■ Task ■
The part to set down runs from the first line of the data below through the line with "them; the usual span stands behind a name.", inclusive; write it exactly and leave out the pictures.

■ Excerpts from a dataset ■
- - -
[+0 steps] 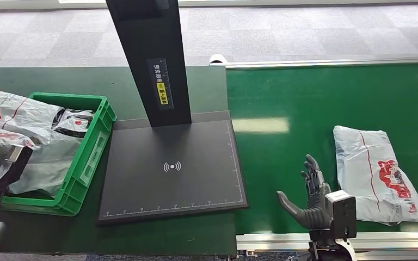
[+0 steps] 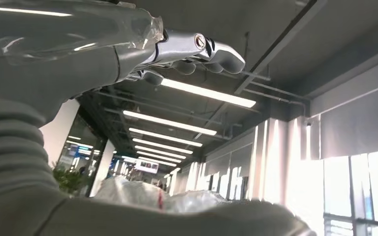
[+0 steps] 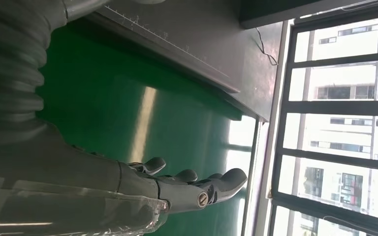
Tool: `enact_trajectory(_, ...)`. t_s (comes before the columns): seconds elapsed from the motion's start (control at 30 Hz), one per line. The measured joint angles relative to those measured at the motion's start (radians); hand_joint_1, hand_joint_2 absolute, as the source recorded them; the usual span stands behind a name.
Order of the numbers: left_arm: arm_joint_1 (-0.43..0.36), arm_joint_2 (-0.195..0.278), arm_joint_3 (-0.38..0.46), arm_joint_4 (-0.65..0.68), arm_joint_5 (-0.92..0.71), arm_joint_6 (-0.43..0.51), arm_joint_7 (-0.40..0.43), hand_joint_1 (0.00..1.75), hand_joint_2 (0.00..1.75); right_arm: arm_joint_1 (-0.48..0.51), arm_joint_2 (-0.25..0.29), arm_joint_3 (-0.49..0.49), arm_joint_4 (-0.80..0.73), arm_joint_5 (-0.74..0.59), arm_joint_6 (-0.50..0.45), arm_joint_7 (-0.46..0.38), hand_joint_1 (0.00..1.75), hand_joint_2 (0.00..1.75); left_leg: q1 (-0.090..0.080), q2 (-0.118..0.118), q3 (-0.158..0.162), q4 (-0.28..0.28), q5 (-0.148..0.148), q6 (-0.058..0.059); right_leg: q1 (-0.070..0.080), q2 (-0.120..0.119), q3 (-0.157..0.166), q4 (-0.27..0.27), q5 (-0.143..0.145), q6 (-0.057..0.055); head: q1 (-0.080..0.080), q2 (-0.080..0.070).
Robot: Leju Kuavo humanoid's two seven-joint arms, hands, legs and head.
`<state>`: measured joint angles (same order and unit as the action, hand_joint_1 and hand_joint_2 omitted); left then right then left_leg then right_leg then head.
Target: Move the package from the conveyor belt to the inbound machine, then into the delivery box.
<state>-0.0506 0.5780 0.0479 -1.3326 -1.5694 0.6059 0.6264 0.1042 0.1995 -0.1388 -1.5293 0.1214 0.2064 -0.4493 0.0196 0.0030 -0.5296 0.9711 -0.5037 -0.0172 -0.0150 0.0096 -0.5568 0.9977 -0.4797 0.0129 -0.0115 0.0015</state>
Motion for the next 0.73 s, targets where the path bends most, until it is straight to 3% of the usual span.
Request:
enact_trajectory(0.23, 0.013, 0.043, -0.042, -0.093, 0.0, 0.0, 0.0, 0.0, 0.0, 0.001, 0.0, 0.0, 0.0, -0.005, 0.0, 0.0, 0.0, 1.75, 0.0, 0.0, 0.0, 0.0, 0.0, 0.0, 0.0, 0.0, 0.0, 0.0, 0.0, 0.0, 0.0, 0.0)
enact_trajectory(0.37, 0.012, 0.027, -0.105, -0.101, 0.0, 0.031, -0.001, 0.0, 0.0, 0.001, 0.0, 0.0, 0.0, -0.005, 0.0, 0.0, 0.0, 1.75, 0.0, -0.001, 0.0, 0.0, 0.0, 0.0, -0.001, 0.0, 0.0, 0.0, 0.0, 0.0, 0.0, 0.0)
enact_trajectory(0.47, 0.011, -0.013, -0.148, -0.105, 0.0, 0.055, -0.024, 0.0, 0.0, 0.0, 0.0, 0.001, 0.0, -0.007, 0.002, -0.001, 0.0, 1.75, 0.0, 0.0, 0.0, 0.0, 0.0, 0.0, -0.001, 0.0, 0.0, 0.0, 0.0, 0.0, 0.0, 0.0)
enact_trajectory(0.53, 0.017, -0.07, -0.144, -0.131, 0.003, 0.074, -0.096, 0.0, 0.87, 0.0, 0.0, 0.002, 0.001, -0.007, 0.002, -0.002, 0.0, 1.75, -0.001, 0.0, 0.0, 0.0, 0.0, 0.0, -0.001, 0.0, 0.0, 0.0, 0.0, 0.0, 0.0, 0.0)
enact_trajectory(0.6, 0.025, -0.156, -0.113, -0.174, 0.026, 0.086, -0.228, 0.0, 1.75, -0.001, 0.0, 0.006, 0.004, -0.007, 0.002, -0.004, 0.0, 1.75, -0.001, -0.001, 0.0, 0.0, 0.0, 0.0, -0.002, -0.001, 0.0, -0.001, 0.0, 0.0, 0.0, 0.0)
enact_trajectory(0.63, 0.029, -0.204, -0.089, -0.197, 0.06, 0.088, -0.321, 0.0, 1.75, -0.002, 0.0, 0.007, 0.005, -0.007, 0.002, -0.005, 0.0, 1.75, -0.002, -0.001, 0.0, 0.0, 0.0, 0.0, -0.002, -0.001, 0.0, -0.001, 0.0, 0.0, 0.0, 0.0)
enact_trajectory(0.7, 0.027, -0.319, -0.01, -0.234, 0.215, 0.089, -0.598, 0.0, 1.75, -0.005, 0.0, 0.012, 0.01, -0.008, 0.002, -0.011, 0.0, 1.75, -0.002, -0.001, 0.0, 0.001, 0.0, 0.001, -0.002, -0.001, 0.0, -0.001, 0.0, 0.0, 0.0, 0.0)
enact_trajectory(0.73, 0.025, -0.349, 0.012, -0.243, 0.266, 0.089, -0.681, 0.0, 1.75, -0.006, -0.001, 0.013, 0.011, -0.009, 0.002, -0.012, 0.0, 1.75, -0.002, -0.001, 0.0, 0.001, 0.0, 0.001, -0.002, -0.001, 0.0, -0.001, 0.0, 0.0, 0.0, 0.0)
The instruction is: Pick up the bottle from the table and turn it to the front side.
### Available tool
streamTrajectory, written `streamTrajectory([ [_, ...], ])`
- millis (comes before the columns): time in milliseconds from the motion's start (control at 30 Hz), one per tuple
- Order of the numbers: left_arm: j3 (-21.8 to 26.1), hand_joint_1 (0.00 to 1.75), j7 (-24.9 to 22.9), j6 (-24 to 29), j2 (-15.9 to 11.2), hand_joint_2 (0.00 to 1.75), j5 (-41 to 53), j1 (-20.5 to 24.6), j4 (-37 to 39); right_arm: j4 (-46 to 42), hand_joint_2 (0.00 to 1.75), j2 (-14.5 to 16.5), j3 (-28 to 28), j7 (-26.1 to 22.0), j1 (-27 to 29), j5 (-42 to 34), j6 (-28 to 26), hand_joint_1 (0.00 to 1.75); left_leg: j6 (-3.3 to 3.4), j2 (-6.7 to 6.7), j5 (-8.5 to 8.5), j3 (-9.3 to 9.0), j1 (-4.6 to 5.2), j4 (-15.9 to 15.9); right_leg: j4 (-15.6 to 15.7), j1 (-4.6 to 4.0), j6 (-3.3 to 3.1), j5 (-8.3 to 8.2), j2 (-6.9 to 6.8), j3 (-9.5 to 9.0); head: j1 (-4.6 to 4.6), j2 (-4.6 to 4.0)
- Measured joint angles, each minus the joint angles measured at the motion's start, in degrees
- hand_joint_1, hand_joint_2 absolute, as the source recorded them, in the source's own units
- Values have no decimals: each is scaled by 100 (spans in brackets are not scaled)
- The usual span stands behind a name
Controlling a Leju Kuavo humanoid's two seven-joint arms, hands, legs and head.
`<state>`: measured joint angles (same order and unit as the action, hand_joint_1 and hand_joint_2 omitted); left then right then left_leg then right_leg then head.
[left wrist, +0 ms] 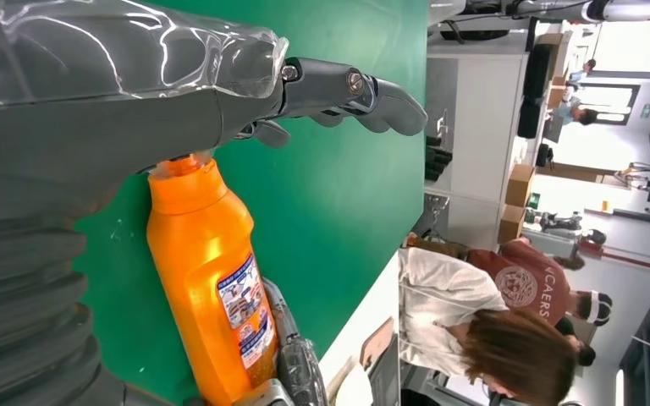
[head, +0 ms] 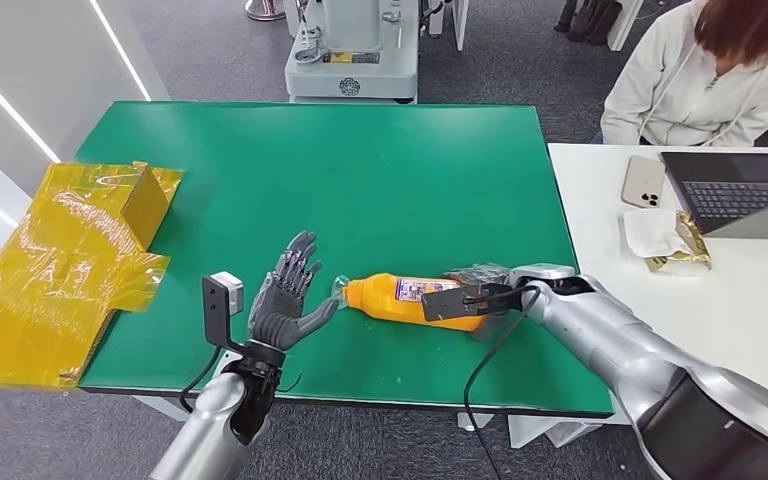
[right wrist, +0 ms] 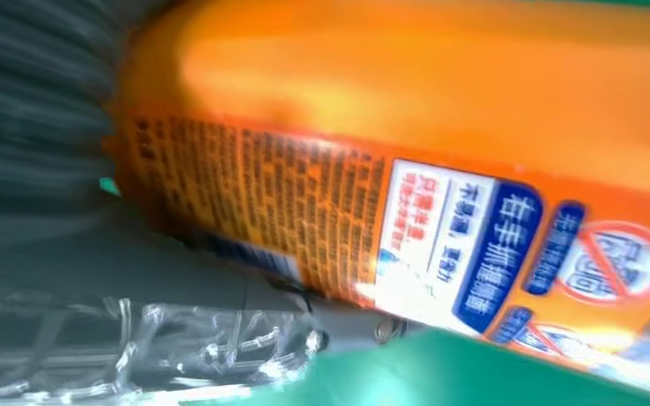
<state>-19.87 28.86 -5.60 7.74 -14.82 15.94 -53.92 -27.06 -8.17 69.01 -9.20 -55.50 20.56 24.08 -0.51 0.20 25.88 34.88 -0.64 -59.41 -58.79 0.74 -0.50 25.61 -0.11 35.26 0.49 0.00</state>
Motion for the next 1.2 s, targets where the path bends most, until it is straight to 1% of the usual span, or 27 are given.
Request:
streamTrajectory([
  [67, 0, 0, 4, -5, 0, 175, 5, -8, 0, -20, 175, -39, -7, -5, 105, 52, -261, 17, -1, 9, 3, -11, 0, 1, 2, 0, 0, 0, 8, -7, 0, 0],
  [200, 0, 0, 6, -10, 0, 175, 8, 12, 0, -68, 175, -111, -51, 8, 219, 102, -427, 17, -2, 14, 6, -41, -1, 3, 6, -1, 1, 2, 13, -35, -1, 0],
  [267, 0, 0, 6, -11, 1, 175, 7, 23, 0, -88, 175, -130, -75, 25, 242, 103, -426, 96, -2, 13, 5, -47, -1, 4, 6, -1, 1, 1, 13, -43, -1, 0],
  [333, 0, 0, 5, -13, 3, 175, 5, 25, 0, -101, 175, -139, -95, 44, 260, 103, -422, 171, -1, 13, 4, -56, -1, 3, 6, -1, 1, -1, 13, -52, -1, 0],
  [433, 0, 0, 5, -27, 9, 175, -1, 25, 0, -135, 175, -173, -126, 74, 298, 104, -458, 160, -1, 13, 4, -75, -1, 3, 7, -1, 1, -2, 14, -70, 0, 0],
  [567, 0, 0, -7, -50, 16, 175, -2, 23, 0, -241, 175, -256, -214, 102, 408, 146, -645, 173, -1, 13, 5, -85, 0, 2, 9, -1, 2, -2, 13, -81, 0, 0],
  [633, 0, 0, -8, -66, 31, 175, -3, 22, 0, -306, 175, -303, -280, 119, 483, 174, -735, 175, -1, 10, 5, -85, 0, 2, 10, -1, 2, -2, 9, -84, 1, 0],
  [800, 0, 0, -8, -79, 45, 175, -19, 7, 0, -474, 175, -402, -473, 77, 691, 245, -1032, 175, 0, 10, 5, -91, -1, 2, 12, -1, 3, -2, 8, -92, -1, 0],
  [1000, 0, 0, -8, -73, 64, 175, -2, -93, -1, -611, 175, -450, -756, 34, 907, 362, -1315, 175, 0, 12, 6, -95, -1, 3, 16, -1, 3, -2, 11, -96, 0, 0],
  [1100, 0, 0, -5, -52, 75, 175, 18, -131, -7, -693, 175, -457, -990, -225, 1086, 69, -1401, 175, 0, 10, 6, -95, -1, 3, 17, -2, 3, -2, 9, -99, 0, 0],
  [1200, 0, 0, 8, -19, 89, 175, 50, -197, -18, -815, 175, -456, -1426, -695, 1428, -610, -1346, 175, 0, 10, 6, -93, -1, 3, 17, -2, 4, -2, 8, -99, 1, 0],
])
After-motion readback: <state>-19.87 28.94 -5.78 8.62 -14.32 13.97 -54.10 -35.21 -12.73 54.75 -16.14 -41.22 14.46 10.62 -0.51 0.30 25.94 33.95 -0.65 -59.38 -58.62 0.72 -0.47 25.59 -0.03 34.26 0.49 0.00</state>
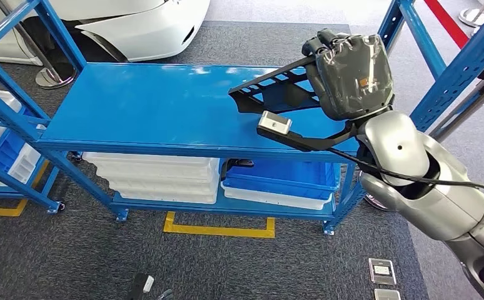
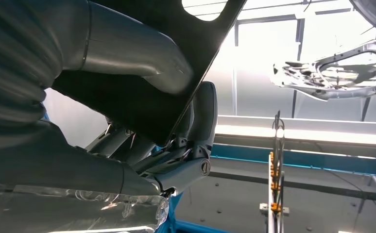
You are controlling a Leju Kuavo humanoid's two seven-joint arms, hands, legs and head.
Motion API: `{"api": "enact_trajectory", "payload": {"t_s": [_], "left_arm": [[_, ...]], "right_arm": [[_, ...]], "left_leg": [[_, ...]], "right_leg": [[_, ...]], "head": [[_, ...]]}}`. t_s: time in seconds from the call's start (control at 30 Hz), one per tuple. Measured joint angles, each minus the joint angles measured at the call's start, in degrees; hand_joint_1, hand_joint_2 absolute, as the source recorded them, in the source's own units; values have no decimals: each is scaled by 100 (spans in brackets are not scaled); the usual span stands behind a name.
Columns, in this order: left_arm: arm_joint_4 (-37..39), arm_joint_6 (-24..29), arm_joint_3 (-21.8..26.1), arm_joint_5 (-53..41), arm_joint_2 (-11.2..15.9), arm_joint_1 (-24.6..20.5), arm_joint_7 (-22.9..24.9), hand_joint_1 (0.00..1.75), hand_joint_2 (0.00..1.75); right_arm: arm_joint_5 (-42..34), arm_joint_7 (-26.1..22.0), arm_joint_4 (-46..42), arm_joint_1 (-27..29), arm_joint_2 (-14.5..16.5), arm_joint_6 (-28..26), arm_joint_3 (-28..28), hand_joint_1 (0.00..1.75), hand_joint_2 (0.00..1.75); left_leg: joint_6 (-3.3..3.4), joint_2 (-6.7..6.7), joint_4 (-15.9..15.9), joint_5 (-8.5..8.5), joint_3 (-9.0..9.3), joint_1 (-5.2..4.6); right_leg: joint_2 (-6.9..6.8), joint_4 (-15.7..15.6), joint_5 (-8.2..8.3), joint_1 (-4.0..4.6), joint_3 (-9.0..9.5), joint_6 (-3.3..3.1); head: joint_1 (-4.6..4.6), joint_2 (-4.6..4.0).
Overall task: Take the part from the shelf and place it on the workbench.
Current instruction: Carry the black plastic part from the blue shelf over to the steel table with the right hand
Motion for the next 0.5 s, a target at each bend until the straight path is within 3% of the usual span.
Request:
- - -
■ Reply ■
[+0 steps] 
[+0 steps] 
[+0 steps] 
Tool: `enact_trajectory(_, ...)`. t_s (comes before the columns): seconds elapsed from the motion's start (control at 30 Hz), one per line. The measured joint angles relative to those measured at the motion's start (radians); hand_joint_1, hand_joint_2 absolute, as the source recorded them; the usual span stands behind a name.

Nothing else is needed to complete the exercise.